I have an issue with my Maxxis 35. I'm usally a 28 in draw but when buying this Maxxis I didn't realize until doing some research that it has cam #3 XTR which isn't set up for a 28 in draw. Currently it's set up on B on the cam which is 29.5 if I'm not mistaking. I'm still fresh to the bow world and I'm looking for a little help. I could drop it to A which should be 29 in and possibly be comfortable with that but there is absolutely no valley. What can I do to solve this issue?


----------



## skye5317 (Feb 28, 2009)

The best thing to do is get the bow setup right for you. It will make the bow/you shoot better and feel right. To do it you will need a set of the right cams and probably a set of strings.
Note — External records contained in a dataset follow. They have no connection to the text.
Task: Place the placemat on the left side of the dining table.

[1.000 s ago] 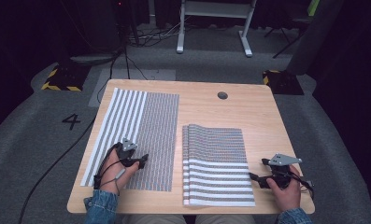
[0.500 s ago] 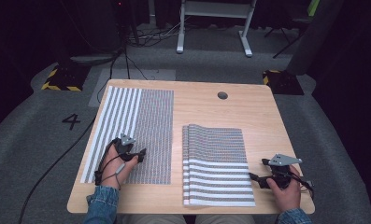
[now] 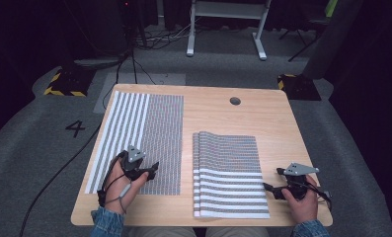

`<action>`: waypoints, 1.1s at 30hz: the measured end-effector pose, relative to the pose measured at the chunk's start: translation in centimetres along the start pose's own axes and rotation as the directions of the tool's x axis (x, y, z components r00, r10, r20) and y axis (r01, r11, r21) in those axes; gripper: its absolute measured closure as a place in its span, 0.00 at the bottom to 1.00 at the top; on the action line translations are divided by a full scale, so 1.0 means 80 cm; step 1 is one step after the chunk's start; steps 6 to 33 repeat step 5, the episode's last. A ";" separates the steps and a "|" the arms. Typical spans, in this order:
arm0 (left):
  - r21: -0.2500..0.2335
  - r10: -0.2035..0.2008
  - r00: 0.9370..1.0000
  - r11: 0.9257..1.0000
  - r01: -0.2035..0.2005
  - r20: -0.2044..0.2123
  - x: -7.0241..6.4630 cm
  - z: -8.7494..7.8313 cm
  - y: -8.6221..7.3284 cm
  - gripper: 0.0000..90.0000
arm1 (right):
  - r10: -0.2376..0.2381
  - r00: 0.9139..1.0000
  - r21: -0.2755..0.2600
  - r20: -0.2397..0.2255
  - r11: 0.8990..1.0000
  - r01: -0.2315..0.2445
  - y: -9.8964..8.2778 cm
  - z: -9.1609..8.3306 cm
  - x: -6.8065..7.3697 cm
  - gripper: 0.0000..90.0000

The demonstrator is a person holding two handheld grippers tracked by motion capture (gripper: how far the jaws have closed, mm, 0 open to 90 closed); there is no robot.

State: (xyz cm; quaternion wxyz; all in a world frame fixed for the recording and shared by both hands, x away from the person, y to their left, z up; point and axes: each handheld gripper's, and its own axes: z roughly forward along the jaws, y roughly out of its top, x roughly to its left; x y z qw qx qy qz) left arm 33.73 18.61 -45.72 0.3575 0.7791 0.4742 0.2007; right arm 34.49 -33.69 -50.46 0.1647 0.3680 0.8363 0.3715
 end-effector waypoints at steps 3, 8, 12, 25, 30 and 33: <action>0.006 0.032 0.999 0.999 -0.032 0.025 -0.019 -0.017 -0.005 0.30 | -0.001 1.000 0.001 -0.001 1.000 0.001 0.000 0.000 0.000 0.15; 0.006 0.036 0.999 0.999 -0.036 0.029 -0.023 -0.021 -0.008 0.30 | 0.001 1.000 0.000 -0.001 1.000 -0.001 0.000 0.000 0.000 0.15; 0.006 0.036 0.999 0.999 -0.036 0.029 -0.023 -0.021 -0.008 0.30 | 0.001 1.000 0.000 -0.001 1.000 -0.001 0.000 0.000 0.000 0.15; 0.006 0.036 0.999 0.999 -0.036 0.029 -0.023 -0.021 -0.008 0.30 | 0.001 1.000 0.000 -0.001 1.000 -0.001 0.000 0.000 0.000 0.15; 0.006 0.036 0.999 0.999 -0.036 0.029 -0.023 -0.021 -0.008 0.30 | 0.001 1.000 0.000 -0.001 1.000 -0.001 0.000 0.000 0.000 0.15; 0.006 0.036 0.999 0.999 -0.036 0.029 -0.023 -0.021 -0.008 0.30 | 0.001 1.000 0.000 -0.001 1.000 -0.001 0.000 0.000 0.000 0.15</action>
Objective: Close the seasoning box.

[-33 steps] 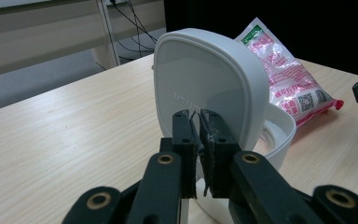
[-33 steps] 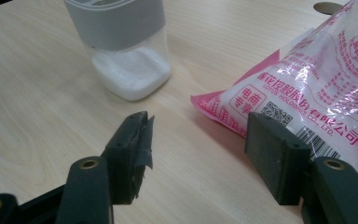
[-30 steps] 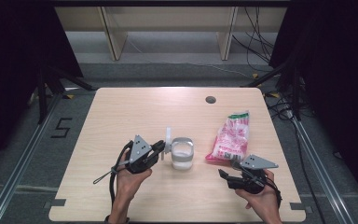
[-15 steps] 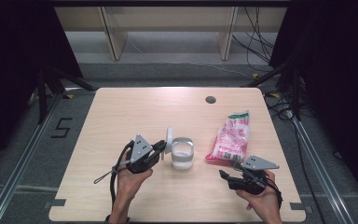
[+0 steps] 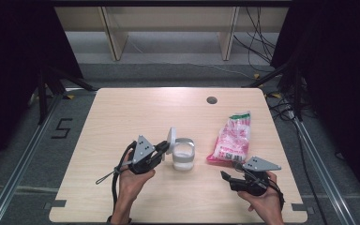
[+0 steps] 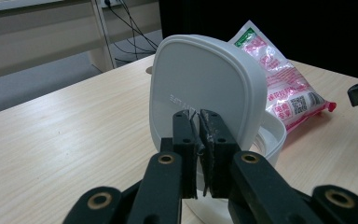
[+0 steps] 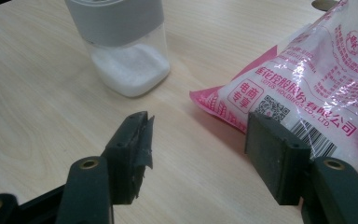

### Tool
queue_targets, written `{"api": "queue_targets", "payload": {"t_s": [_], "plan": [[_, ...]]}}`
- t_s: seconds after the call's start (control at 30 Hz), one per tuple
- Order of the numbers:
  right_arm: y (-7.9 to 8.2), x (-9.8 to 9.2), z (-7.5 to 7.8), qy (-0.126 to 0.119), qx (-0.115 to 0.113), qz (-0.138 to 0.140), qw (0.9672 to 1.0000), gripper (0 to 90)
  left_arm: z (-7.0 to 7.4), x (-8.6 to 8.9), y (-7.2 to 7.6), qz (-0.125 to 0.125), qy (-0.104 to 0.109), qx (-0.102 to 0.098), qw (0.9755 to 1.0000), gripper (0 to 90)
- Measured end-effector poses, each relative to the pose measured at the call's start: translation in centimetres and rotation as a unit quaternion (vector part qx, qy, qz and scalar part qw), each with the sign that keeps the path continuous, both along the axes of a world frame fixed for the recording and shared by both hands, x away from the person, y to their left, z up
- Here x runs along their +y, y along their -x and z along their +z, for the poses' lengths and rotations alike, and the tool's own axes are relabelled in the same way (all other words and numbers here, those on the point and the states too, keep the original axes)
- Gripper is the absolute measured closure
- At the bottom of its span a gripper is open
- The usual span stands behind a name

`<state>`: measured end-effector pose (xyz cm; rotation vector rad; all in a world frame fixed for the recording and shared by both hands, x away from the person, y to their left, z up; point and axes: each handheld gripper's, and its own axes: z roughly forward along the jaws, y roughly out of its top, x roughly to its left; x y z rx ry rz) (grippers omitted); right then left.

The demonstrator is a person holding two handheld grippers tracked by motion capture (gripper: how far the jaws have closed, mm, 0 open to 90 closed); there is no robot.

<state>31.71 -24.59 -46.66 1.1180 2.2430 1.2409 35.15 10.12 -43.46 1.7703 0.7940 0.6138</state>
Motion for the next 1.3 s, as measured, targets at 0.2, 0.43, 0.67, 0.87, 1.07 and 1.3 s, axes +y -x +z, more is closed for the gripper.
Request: {"api": "queue_targets", "payload": {"t_s": [0.2,0.43,0.67,0.87,1.07,1.3], "plan": [[0.0,0.0,0.0,0.000,0.000,0.000,1.0000,40.9,0.2,-0.4,0.0,-0.004,-0.005,-0.003,1.0000,84.4],[0.2,0.0,0.0,-0.001,-0.003,-0.002,1.0000,40.9,0.2,-0.8,-0.1,-0.014,-0.013,-0.018,0.9997,84.2],[0.2,-0.1,-0.1,-0.003,-0.005,0.000,1.0000,40.9,0.1,-0.6,0.3,-0.034,-0.001,-0.004,0.9994,72.3],[0.4,0.0,0.0,-0.010,-0.001,-0.006,0.9999,40.9,0.1,-0.5,1.0,-0.044,0.011,0.006,0.9989,54.7],[0.5,-0.1,-0.1,-0.009,-0.001,0.002,1.0000,39.8,0.0,-0.5,1.6,-0.053,0.016,0.012,0.9984,40.0],[0.5,-0.1,-0.2,-0.027,0.002,0.005,0.9996,37.1,-0.4,0.1,2.1,-0.044,0.020,0.008,0.9988,31.8]]}}
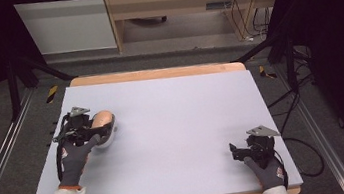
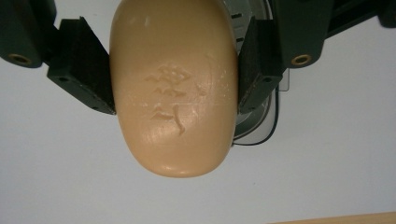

You will have to contact a hoyt dealer for the cams or get them used from here if available. You can get a set of strings from whoever you would like to, just be sure to let them know what cam number you are using so that they can get them to you right the first time.


----------



## c_rob04 (Jul 19, 2011)

Do you know what type of cams I would have to have or will I have to contact a hoyt dealer for that as well? Thanks for the info.


----------



## WDMJR3DBOWGUY (Dec 2, 2003)

c_rob04 said:


> Do you know what type of cams I would have to have or will I have to contact a hoyt dealer for that as well? Thanks for the info.


You'll need to get the xtr #2 cam. And like was stated you will need new strings and cables, since they change with cam size. You will also loose about 3-5lbs of draw weight. Pm if you need more help.


----------



## c_rob04 (Jul 19, 2011)

Thanks!


----------